• [Exercise goal] Count the lines in the data below that include the word "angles", then state the total and nothing besides.

Records excerpted from a collection:

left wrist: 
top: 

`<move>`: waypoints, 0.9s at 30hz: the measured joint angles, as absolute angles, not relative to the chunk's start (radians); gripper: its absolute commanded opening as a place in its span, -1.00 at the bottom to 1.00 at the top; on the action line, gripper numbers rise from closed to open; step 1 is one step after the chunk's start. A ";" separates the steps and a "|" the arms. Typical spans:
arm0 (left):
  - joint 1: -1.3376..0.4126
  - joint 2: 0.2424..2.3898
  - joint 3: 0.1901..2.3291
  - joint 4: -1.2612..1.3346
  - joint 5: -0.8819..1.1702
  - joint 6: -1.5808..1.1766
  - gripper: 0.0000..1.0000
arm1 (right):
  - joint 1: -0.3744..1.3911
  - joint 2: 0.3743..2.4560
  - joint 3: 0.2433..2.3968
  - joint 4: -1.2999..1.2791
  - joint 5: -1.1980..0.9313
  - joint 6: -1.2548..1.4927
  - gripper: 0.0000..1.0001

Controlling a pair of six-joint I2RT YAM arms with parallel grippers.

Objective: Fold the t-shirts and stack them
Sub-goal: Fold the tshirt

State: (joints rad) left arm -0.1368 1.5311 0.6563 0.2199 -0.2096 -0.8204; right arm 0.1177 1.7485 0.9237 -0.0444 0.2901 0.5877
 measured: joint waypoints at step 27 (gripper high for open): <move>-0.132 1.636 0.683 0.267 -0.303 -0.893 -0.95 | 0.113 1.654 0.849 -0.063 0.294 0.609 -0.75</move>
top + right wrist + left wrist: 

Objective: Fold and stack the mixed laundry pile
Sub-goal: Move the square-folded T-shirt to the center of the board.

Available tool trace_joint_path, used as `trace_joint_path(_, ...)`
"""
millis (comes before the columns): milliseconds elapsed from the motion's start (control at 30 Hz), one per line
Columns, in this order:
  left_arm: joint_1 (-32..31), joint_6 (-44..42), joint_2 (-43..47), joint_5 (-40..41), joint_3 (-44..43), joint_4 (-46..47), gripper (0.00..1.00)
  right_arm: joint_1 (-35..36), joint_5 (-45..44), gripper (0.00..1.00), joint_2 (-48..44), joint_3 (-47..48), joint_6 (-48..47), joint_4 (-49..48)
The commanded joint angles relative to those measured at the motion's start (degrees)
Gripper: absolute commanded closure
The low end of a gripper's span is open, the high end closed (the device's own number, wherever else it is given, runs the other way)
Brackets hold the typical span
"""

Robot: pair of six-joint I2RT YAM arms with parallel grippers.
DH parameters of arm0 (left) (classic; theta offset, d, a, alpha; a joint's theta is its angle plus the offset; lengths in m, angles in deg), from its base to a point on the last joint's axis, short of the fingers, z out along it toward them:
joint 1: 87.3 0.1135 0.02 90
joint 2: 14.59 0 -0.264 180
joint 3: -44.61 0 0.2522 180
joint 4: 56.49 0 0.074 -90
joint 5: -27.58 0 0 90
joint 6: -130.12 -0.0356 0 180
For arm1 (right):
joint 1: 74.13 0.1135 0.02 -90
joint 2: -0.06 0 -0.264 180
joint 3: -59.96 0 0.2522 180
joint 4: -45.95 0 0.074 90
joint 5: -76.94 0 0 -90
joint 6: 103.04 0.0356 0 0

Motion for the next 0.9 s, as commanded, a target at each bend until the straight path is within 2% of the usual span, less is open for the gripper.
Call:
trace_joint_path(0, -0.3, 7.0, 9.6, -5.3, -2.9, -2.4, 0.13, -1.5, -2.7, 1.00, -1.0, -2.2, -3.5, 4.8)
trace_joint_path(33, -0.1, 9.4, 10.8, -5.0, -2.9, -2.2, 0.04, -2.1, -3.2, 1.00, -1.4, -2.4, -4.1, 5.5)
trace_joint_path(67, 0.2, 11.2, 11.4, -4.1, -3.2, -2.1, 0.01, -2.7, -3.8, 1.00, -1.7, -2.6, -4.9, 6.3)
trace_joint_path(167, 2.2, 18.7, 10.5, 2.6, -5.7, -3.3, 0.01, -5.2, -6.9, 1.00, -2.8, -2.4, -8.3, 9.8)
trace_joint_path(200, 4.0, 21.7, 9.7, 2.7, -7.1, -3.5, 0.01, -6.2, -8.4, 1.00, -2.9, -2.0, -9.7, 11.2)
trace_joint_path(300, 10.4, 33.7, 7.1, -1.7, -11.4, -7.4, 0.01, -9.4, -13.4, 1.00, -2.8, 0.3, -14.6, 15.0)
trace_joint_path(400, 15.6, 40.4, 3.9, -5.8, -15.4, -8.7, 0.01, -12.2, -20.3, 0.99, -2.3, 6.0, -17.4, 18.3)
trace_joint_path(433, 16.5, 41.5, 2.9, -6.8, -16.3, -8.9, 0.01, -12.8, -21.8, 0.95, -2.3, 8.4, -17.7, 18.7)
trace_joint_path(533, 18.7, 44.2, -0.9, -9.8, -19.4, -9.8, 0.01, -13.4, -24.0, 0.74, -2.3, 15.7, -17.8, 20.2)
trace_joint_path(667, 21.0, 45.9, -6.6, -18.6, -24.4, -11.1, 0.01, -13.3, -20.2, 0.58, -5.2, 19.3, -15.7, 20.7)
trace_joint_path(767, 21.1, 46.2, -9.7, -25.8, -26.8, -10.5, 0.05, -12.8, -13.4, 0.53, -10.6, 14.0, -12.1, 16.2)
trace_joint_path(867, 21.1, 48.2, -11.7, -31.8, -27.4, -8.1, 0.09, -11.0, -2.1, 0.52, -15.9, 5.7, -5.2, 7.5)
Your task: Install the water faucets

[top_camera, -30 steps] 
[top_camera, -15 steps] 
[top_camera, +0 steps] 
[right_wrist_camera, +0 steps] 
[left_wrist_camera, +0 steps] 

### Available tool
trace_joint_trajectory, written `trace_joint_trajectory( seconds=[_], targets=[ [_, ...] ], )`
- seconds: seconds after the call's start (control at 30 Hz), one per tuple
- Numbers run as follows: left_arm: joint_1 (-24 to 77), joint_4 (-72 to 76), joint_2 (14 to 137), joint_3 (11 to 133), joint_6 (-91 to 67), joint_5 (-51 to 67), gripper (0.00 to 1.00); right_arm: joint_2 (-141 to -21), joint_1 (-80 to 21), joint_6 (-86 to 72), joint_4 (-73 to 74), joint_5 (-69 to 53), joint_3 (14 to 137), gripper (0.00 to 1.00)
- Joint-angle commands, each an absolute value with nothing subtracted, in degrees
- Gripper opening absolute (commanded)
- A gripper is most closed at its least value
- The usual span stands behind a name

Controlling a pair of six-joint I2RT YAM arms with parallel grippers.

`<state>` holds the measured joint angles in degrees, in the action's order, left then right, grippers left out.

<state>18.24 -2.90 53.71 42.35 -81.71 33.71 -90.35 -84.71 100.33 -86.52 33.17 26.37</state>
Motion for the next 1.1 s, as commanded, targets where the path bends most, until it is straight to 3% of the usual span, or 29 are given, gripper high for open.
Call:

• [Task output] 4